Collection entries:
>>>>>

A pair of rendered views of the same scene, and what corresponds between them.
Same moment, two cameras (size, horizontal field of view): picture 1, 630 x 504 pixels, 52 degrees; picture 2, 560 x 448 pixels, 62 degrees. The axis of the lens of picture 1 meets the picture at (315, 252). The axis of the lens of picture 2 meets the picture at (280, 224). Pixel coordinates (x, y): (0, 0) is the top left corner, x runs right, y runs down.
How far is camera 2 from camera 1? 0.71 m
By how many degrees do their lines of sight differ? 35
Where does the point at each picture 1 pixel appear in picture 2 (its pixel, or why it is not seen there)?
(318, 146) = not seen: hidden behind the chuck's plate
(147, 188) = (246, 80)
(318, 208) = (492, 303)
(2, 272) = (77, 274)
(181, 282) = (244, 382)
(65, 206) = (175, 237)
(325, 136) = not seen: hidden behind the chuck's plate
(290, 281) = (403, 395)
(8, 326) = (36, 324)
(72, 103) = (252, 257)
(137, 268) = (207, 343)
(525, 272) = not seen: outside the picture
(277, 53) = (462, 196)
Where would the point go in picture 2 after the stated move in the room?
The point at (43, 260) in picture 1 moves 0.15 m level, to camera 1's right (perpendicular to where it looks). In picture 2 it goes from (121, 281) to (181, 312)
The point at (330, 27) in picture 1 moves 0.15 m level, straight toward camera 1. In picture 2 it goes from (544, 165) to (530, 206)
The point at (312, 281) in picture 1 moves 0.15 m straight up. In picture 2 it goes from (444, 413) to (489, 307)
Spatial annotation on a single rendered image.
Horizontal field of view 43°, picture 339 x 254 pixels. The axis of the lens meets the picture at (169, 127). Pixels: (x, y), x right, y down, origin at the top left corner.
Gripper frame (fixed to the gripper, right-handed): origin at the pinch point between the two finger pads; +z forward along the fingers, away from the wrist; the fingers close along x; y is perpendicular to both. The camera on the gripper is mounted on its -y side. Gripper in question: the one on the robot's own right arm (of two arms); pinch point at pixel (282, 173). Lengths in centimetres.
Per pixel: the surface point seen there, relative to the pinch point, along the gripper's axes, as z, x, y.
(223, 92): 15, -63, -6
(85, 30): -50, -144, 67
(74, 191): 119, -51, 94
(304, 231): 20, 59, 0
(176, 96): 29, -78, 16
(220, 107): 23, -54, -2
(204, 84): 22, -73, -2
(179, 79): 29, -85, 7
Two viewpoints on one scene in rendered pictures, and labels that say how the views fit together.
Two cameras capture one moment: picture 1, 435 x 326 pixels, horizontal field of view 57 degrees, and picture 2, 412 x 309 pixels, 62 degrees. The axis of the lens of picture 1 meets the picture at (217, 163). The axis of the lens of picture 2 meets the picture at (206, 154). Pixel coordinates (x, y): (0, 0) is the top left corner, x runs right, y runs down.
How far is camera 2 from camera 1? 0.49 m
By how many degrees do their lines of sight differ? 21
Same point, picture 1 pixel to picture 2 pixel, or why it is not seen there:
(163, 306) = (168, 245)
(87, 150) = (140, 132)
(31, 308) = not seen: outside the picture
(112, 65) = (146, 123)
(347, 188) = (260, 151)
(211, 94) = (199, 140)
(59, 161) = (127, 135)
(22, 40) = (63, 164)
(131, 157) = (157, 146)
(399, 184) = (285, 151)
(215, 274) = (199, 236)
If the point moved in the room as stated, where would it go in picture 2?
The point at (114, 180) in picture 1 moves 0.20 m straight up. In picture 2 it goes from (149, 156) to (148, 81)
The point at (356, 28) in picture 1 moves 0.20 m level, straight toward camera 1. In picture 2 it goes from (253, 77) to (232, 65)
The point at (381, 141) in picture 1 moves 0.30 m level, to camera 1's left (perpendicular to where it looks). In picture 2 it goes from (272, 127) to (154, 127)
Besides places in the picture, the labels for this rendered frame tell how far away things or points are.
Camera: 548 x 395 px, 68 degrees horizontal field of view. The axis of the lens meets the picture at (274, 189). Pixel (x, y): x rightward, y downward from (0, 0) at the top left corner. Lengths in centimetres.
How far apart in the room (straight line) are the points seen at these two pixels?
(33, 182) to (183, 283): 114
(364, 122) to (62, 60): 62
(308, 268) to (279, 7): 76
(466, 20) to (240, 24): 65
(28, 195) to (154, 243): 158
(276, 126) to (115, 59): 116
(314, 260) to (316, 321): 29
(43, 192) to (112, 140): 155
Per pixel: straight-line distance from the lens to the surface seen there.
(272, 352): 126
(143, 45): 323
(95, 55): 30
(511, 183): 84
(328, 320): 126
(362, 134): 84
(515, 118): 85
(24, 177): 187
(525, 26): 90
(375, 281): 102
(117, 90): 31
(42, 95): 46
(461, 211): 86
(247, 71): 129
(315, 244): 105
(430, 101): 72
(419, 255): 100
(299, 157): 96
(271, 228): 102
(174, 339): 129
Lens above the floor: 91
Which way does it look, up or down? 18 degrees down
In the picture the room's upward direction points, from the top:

<<<<<

Problem statement |
Of all the entries above, repeat only the lines from the line that has "By how many degrees do their lines of sight differ? 21" to the line that has "(215, 274) = (199, 236)", both lines included, exactly.

Solution for this task |
By how many degrees do their lines of sight differ? 21
Same point, picture 1 pixel to picture 2 pixel, or why it is not seen there:
(163, 306) = (168, 245)
(87, 150) = (140, 132)
(31, 308) = not seen: outside the picture
(112, 65) = (146, 123)
(347, 188) = (260, 151)
(211, 94) = (199, 140)
(59, 161) = (127, 135)
(22, 40) = (63, 164)
(131, 157) = (157, 146)
(399, 184) = (285, 151)
(215, 274) = (199, 236)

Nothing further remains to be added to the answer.